Hägerström saltó inmediatamente al oír el nombre. El comisario de la policía criminal Torsfjäll era un pez gordo. Un madero mayúsculo. Una leyenda entre los polis, conocido por varias operaciones gigantescas. Sin embargo, según los rumores, los métodos de Torsfjäll no siempre eran del todo ortodoxos. Al parecer, le habían trasladado a otro sitio debido a desavenencias con el jefe de la policía regional relativas a determinadas acciones. El comisario no solo daba órdenes acerca de dónde y cómo sus fuerzas deberían actuar, también había remitido órdenes sobre la cantidad de violencia a utilizar. Y en la mayoría de las ocasiones las órdenes eran claras: detener a los sospechosos con el máximo grado de severidad.

Hoy en día se dedicaba a otra cosa. Hägerström no sabía exactamente a qué.

Una hora después estaba en la puerta de la oficina de Torsfjäll. El comisario le había pedido que acudiera inmediatamente a hablar con él.

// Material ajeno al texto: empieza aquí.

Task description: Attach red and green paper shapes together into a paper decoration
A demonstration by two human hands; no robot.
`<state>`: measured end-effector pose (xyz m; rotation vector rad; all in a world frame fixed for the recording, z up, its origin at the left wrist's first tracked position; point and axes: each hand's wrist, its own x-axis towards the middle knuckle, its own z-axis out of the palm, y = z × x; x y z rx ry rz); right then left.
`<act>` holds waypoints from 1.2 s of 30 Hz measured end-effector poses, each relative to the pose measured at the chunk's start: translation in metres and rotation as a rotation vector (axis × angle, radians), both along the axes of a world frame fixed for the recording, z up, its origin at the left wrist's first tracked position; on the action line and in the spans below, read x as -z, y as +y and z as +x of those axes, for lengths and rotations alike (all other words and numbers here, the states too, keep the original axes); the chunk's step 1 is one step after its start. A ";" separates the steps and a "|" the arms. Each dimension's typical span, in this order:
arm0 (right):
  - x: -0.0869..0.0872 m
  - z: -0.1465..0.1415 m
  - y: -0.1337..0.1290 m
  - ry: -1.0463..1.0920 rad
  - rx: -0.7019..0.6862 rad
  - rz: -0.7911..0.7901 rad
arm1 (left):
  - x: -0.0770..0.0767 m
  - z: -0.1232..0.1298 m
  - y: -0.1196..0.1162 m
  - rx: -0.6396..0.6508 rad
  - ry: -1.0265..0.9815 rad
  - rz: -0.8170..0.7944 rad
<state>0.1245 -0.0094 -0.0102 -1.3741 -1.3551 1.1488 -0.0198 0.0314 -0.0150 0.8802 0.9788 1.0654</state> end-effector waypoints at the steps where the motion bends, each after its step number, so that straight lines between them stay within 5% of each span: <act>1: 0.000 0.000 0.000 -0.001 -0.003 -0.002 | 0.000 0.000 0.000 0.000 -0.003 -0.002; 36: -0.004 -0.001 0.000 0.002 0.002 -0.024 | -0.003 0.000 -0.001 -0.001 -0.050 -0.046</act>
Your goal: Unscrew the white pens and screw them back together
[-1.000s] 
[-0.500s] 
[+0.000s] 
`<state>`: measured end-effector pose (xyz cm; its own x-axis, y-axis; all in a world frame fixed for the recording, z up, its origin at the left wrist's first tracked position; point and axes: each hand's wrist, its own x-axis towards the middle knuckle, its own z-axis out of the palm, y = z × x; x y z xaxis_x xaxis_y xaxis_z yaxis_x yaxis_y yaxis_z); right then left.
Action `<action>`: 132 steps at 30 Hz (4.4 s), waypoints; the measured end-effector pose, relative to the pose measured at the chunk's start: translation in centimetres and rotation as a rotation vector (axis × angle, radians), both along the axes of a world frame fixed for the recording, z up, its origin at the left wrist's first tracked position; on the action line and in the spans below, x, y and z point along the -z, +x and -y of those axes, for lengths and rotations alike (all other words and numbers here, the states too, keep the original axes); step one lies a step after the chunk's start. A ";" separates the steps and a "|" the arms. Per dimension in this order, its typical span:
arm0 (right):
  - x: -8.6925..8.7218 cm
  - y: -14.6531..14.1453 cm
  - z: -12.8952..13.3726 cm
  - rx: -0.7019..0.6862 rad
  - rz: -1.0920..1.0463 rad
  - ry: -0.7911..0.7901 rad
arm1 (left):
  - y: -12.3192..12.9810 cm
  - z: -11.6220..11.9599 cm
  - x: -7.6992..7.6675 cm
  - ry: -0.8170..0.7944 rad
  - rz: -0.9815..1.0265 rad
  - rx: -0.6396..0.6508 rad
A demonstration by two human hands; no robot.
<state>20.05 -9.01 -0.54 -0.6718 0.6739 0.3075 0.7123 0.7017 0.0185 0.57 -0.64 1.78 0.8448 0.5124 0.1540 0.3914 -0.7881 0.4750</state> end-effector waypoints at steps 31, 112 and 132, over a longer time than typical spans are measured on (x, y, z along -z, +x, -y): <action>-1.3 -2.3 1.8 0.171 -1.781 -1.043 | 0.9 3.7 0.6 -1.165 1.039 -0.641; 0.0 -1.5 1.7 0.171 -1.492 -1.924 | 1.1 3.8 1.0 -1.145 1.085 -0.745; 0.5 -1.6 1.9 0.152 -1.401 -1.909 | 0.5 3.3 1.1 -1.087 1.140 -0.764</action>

Torsfjäll no estaba en la calle Polhemsgatan, donde todos los demás peces gordos tenían sus oficinas. Tampoco estaba en ninguna otra comisaría ordinaria de la provincia. La oficina estaba ubicada en unos aposentos decididamente más modestos; Torsfjäll campaba en los locales de la unidad de comunicación de la calle Norrtullsgatan. Comunicación: después de la unidad de embargos, era lo más aburrido y menos sexi que un policía podría hacer. Sin embargo, Hägerström sospechaba que el comisario, en realidad, se dedicaba a actividades más sofisticadas.

No tenía ni idea de lo que Torsfjäll quería de él. Pero no estaba allí por una petición. Había sido una orden clara y concisa.

Llamó a la puerta y entró.

El despacho del comisario Torsfjäll parecía un museo, o más bien una galería de arte kitsch. Había enmarcado y pegado en la pared cada diploma, título y certificado que había recibido a lo largo de su vida. Tenía el título de la Academia de Policía del año 1980, certificados de pruebas de tiro, un escudo de las fuerzas de asalto de Norrmalm, fechado en 1988, un diploma de veinte créditos de criminología en la Universidad de Estocolmo, cursos de búsqueda de ADN y tecnología de escucha, liderazgo, los cursos para la policía de la autoridad fiscal, niveles uno a cinco, certificados de cursos de colaboración con la Interpol, State Police Department de Texas y las diferentes unidades policiales de la Unión Europea.

A Hägerström solo se le ocurrió una expresión para describir el despacho: poco policial. Se preguntó de dónde había sacado Torsfjäll tiempo para trabajar durante los últimos veinticinco años. Además, el comisario había pegado tantas fotos de hijos y nietos en las paredes que uno podría pensar que era mormón.

Torsfjäll interrumpió su escrutinio.

—Bienvenido. Siéntate, por favor. Son guapos, ¿eh?

—Claro que sí. ¿Cuántos tienes? —Hägerström lo preguntó a pesar de haber calculado ya la respuesta.

—Son siete. Y además he hecho de canguro para todos.

—Qué bien.

Hägerström se sentó. El respaldo de la silla chirrió cuando se echó hacia atrás.

El escritorio de Torsfjäll estaba vacío salvo por un documento que se encontraba delante de él. Unos rayos de sol entraban por la ventana. Hägerström notó que no había ni una sola mota de polvo que destellara en la luz.